The report says, “The LDF councilors led by opposition leader K J Anthony gherooed Kochi Corporation Mayor Soumini Jain on Thursday (Aug 25) alleging that the mayor forged a file a file related to the appointment of a clerical staff as coordinator for the Smart City project.”

“The file is related to appointment of a senior clerk named O V Jayaraj as coordinator of Union Government Funded Smart City project. He was officially appointed as the mayor as the coordinator on July 30, but the mayor misled the state government and the principal secretary that the appointment was made on July 20. Actually, it was on July 22 that the mayor directed the corporation secretary to to from a cell to look after the Smart City project. The secretary received the file on July 26 and order setting up the coordination cell was issued on July 30,” V P Chandran told the council. When Jayaraj was transferred from Ernakulam to Manjeswaram on July 22, he approached the Kerala Administrative Tribunal pointing out that he was the Smart City project coordinator and secured a stay order.”

“The mayor tried to explain details related to Jayaraj’s matter, but could not do so because of the din.”

The situation at the Kochi Corporation is an illustration of the pseudo-democracy in operation. The opposition leader, E J Anthony is misguided in his allegation of misleading the councilors. It is the Mayor’s prerogative to say when the Mayor decided to appoint O V Jayaraj as the Smart City project coordinator, without requiring confirmation by the appearance of relevant documents in the “Red Tape paradise.” The Mayor is occupying a position of responsibility and has the authority to make decisions of that office. And the Mayor’s role is not to dutifully follow the rules of the “Red Tape paradise.” If discrepancy in the dates in documents is significant (in the order of months), then probably a case can be made for forgery. Here the opposition councilors are quibbling about 2 days, wasting time and ignoring more important issues.

The issue actually reflects lack of professionalism on the part of councilors of the Kochi Corporation. This incident and similar such incidents can be avoided completely, if there is a rule in the “Rule Book” that the decisions of the Mayor and other officials of the corporation have to be documented within 2 weeks (15 days) of making the decision.
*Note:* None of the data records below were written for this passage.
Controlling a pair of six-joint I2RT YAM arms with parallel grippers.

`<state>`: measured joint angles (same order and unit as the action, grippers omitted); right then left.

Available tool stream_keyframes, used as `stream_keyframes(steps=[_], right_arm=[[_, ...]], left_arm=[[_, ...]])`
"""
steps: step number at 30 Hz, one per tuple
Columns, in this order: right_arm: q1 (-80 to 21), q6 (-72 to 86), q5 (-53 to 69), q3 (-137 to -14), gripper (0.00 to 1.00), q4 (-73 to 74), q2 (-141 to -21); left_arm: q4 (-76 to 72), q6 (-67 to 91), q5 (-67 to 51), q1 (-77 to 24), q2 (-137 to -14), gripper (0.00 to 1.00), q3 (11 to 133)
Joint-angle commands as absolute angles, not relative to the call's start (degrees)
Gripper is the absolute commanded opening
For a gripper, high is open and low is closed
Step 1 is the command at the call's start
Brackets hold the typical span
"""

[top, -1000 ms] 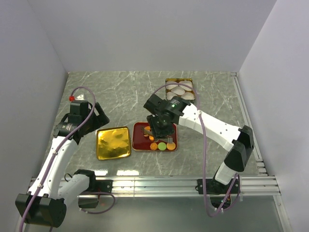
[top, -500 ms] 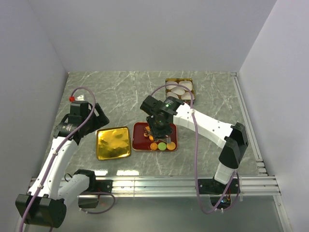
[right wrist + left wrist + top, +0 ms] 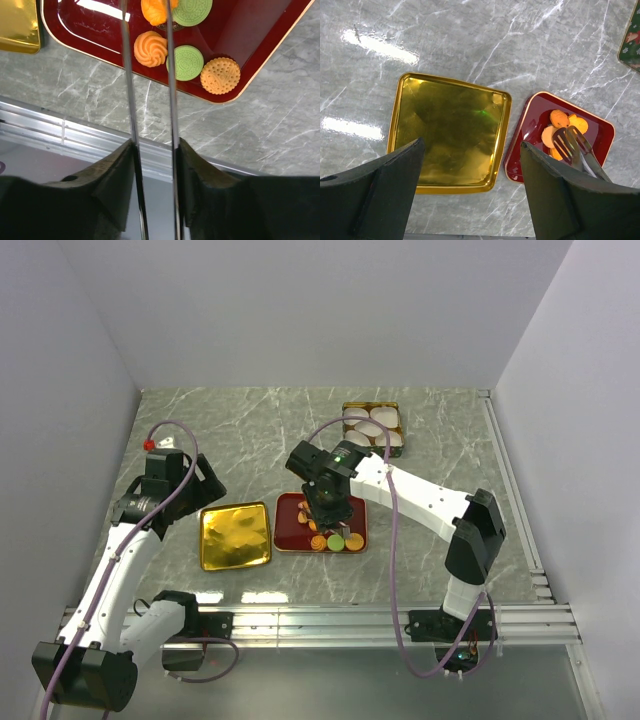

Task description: Pack the cookies

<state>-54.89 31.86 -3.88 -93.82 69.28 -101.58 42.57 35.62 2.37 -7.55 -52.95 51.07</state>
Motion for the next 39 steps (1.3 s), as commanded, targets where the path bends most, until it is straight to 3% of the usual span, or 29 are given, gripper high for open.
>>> stream_keyframes(steps=[1, 9, 28, 35, 39], right_arm=[[-55.4, 31.8, -5.2, -96.1, 0.42, 68.6, -102.0], [-55.4, 31.7, -5.2, -96.9, 0.33, 68.8, -102.3], [-54.2, 29.0, -8.3, -114.2, 0.31, 77.6, -100.7], [-47.2, 25.1, -7.2, -121.9, 0.28, 77.4, -104.1], [-38.2, 23.5, -3.6, -124.4, 0.27, 75.7, -106.0]], left_arm=[[40.8, 35.4, 2.0, -7.7, -52.0, 0.83, 51.1], [40.8, 35.5, 2.3, -7.7, -52.0, 0.83, 51.1], [40.5, 35.9, 2.7, -7.6, -51.9, 0.82, 50.9], [40.3, 35.8, 2.5, -7.7, -51.2, 0.83, 50.7], [39.8, 35.8, 2.4, -7.7, -50.5, 0.84, 50.4]])
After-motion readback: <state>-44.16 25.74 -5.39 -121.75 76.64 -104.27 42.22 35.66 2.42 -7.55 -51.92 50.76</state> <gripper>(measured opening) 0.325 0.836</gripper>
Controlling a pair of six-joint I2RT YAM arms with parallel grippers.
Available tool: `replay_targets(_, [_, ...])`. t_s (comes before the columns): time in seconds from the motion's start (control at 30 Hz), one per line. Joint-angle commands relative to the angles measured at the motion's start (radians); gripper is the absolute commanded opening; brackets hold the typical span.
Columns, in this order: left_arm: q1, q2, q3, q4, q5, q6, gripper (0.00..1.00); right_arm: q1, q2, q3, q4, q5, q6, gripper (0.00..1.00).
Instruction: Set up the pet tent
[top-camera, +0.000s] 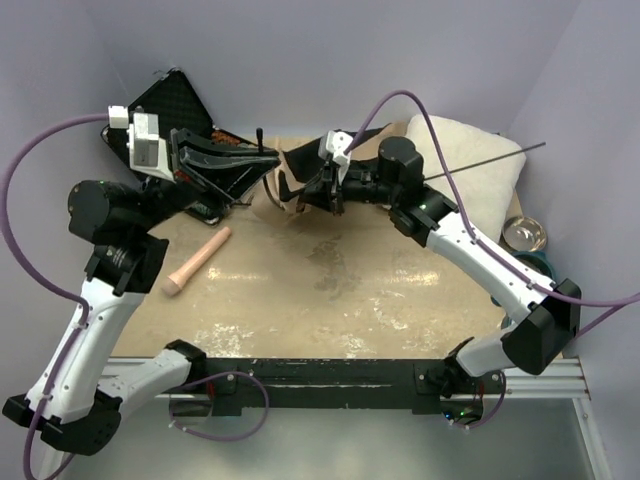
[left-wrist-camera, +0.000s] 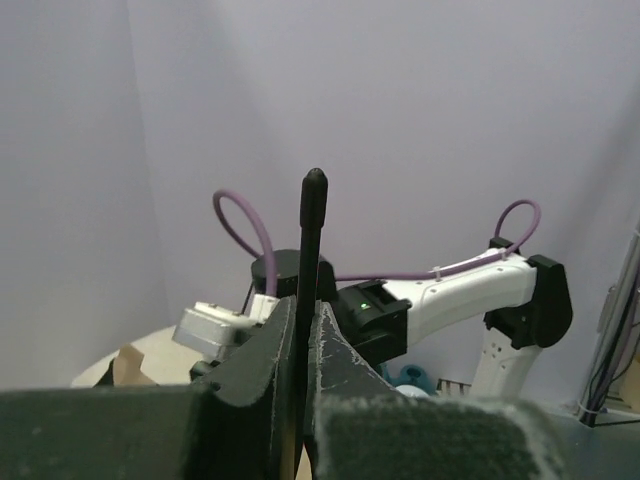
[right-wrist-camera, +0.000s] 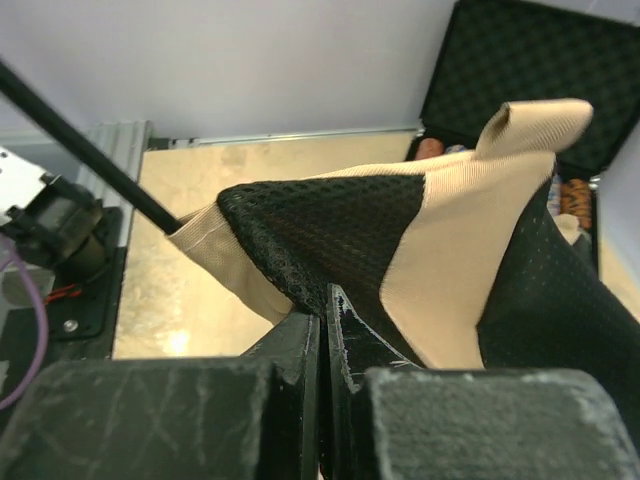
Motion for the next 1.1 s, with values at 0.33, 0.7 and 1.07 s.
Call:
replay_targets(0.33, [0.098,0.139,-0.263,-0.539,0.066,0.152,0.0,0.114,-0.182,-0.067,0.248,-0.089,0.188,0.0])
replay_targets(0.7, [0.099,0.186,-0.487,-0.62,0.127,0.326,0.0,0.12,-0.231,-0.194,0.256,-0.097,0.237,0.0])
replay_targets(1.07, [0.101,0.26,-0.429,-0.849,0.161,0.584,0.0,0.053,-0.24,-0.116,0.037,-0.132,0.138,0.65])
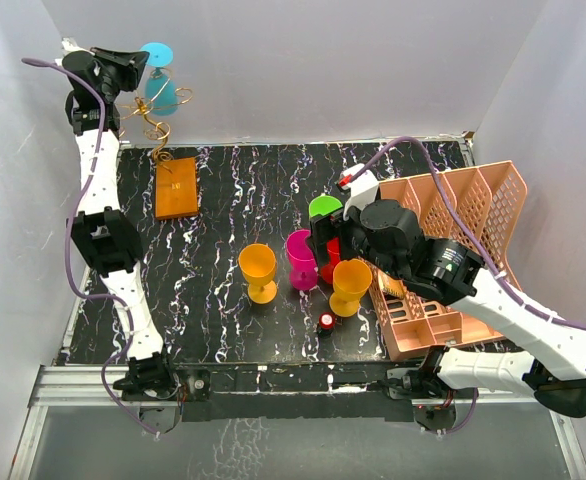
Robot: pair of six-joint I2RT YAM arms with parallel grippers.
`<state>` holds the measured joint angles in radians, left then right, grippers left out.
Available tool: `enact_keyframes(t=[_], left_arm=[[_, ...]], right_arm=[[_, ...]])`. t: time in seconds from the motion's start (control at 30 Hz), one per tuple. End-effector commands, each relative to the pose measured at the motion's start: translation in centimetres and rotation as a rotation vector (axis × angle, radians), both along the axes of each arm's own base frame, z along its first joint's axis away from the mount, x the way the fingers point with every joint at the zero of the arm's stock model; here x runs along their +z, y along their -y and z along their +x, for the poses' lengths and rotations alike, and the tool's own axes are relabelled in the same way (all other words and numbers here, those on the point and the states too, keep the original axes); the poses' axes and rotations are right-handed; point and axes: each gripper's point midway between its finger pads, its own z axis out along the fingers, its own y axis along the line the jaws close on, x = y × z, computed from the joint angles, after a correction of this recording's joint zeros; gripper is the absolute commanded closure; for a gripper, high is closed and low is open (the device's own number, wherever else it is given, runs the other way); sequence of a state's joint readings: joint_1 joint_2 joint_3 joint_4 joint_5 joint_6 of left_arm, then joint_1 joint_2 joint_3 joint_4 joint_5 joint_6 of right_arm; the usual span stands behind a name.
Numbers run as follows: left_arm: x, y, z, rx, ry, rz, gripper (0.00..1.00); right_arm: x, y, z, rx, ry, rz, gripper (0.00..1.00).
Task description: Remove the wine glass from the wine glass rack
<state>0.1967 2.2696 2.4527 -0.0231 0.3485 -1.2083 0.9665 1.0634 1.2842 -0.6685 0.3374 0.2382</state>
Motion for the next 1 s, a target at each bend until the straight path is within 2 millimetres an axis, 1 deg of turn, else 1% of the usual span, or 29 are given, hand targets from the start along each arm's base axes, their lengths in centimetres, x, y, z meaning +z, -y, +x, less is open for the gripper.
enact_keyframes(t=[0.0, 0.27, 0.43, 0.57, 0.67, 0.83, 0.97], left_arm=[[0.5, 1.4, 0.0, -0.030, 0.029, 0.031, 1.00], [-1.0, 1.8, 0.6, -0.031, -0.006, 0.050, 1.00], [-1.3, 2.2, 0.7, -0.049, -0.002, 0.041, 1.00], [0.0, 3.0, 0.2, -0.067, 0.026, 0.053, 1.00], [1.0, 3.2, -0.5, -0.071, 0.040, 0.060, 1.00], [2.1, 3.5, -1.9, -0.074, 0.047, 0.093, 1.00], [2.8, 3.1, -2.9, -0.070, 0.054, 0.118, 1.00]], right_arm=[[2.8, -0.2, 0.2, -0.006, 0.053, 0.089, 0.00], [2.6, -0.2, 0.2, -0.006, 0.050, 0.086, 0.00], [2.7, -0.2, 0.3, -0.007, 0.050, 0.086, 0.00], [2.6, -0.3, 0.3, -0.006, 0.048, 0.086, 0.00], [2.5, -0.3, 0.3, -0.006, 0.046, 0.085, 0.00], [2.4, -0.4, 0.3, -0.003, 0.046, 0.082, 0.00], [2.4, -0.5, 0.2, 0.003, 0.043, 0.085, 0.00]])
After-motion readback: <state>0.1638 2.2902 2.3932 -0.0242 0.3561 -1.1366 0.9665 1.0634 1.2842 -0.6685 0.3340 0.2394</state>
A related topic is why Kochi Corporation is operating with paper document files. If Kochi Corporation truly plans to become “smart,” it is high time Kochi Corporation implemented a modern online document management and workflow automation system, eliminating red-tape inducing paper documents and files. At present there is no coordination between the various government agencies, resulting in inefficiency and conflict-generating decision-making. In this example, the newly appointed Smart City project coordinator had to appeal to the Kerala Administrative Tribunal to cancel his transfer order. Whichever agency or official that decided to transfer him would have able to know that the Mayor was in the process of appointing him for the new position if there was adequate coordination. This is one instance of the complications due to lack of sufficient collaboration between various Kerala Government agencies. Imagine all similar conflicting decisions being made throughout the Government of Kerala, resulting in inefficiencies and unproductive efforts. These inefficiencies can be avoided by implementing an internet-enabled collaboration system for the Kerala Government and all its departments and subsidiary agencies.

There are political lessons to be learned from this example as well. At present, the political parties seems to think that they can “do as they please,” once they win the election. And the opposition considers it their duty to obstruct anything the party in power tries to do. All political parties and government officials need to understand the “purpose of government” and act accordingly.